Realidades imaginárias
SÃO PAULO - Percebo um indisfarçável tom ufanista nos comentários sobre a eleição do brasileiro Roberto Azevêdo para comandar a Organização Mundial do Comércio (OMC). Não conheço Azevêdo, mas, pelo que li, parece ser uma pessoa muito preparada para o cargo. Só que o candidato mexicano também era. Por que preferimos quase automaticamente a vitória de um compatriota à de um estrangeiro?Objetivamente, o chinês que eu jamais vi deveria valer para mim tanto quanto o amazonense ou mesmo o sujeito que mora a três quadras da minha casa que eu também não conheço. É verdade que, com os dois últimos, eu compartilho ao menos o idioma.

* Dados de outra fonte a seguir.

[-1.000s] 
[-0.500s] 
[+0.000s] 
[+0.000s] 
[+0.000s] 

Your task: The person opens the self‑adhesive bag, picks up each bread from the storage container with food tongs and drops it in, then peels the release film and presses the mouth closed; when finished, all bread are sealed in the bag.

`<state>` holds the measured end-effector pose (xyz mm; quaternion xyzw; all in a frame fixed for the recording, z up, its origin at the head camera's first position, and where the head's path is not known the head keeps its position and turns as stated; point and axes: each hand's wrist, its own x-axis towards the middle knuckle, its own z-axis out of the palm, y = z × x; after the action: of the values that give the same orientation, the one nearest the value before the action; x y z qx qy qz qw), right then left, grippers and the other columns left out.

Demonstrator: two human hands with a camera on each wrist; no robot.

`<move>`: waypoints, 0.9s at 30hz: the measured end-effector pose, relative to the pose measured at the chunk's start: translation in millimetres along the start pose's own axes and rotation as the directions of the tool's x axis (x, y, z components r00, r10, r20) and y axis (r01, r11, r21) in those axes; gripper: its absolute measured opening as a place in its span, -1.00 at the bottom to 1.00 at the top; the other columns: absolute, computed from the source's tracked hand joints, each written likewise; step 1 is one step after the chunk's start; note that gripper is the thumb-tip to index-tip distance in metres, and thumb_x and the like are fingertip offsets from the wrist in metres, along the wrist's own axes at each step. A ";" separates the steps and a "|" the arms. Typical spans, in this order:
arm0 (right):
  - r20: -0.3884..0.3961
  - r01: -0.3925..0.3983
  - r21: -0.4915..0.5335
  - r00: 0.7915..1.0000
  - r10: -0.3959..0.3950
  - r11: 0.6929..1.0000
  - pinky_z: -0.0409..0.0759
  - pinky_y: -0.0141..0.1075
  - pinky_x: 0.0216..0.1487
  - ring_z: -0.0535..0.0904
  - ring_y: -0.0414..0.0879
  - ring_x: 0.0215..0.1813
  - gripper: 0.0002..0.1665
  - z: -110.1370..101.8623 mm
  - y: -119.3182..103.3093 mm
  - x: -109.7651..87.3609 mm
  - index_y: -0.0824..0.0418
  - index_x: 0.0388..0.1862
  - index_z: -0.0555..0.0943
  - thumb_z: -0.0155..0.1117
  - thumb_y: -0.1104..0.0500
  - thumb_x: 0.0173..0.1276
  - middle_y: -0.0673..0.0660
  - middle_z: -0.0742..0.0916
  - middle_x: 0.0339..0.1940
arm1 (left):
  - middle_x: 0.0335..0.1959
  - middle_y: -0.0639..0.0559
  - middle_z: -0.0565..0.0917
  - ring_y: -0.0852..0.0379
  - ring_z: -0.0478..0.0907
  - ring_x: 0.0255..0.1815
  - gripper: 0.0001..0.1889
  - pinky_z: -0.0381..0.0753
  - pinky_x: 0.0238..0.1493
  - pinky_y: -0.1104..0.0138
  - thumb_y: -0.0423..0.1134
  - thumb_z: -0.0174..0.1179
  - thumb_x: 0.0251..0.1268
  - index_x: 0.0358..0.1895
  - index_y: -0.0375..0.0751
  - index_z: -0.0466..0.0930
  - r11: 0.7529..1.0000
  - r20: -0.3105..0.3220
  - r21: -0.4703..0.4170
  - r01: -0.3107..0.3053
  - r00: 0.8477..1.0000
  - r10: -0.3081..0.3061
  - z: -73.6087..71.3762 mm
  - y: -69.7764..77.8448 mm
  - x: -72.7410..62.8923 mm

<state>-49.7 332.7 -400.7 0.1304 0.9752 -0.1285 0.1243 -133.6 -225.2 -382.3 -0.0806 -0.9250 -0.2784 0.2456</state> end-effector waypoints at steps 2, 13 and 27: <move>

Mas, se o que define preferências é ter coisas em comum, o profissional liberal de classe média alta de São Paulo provavelmente está mais próximo de seu homólogo nova-iorquino ou parisiense do que do pescador brasileiro que vive numa palafita em Manaus.
O, vá lá, nacionalismo que está na origem da nossa torcida por Azevêdo é uma força ao mesmo tempo muito mais sutil e poderosa, que faz parte da categoria das realidades imaginárias, ao lado de instituições como o dinheiro, direitos humanos etc. Não é que essas coisas sejam uma fraude. O ponto é que só existem em nossas imaginações e só têm força porque a maioria de nós crê nelas. Cerca de 90% do dinheiro em circulação não corresponde nem sequer a uma cédula de papel colorido, não passando de registros de crédito e débito na tela de computadores. Não obstante sua virtual imaterialidade, tais abstrações intersubjetivas são perfeitamente capazes de ditar o rumo de nossas vidas e nos levar a guerras.
Como observa o historiador Yuval Harari, as realidades imaginadas, que surgiram ou pelo menos ganharam sofisticação com o advento da linguagem, é que deram à cultura humana uma força que ela não tem em nenhuma outra espécie. Foram elas que nos libertaram da biologia.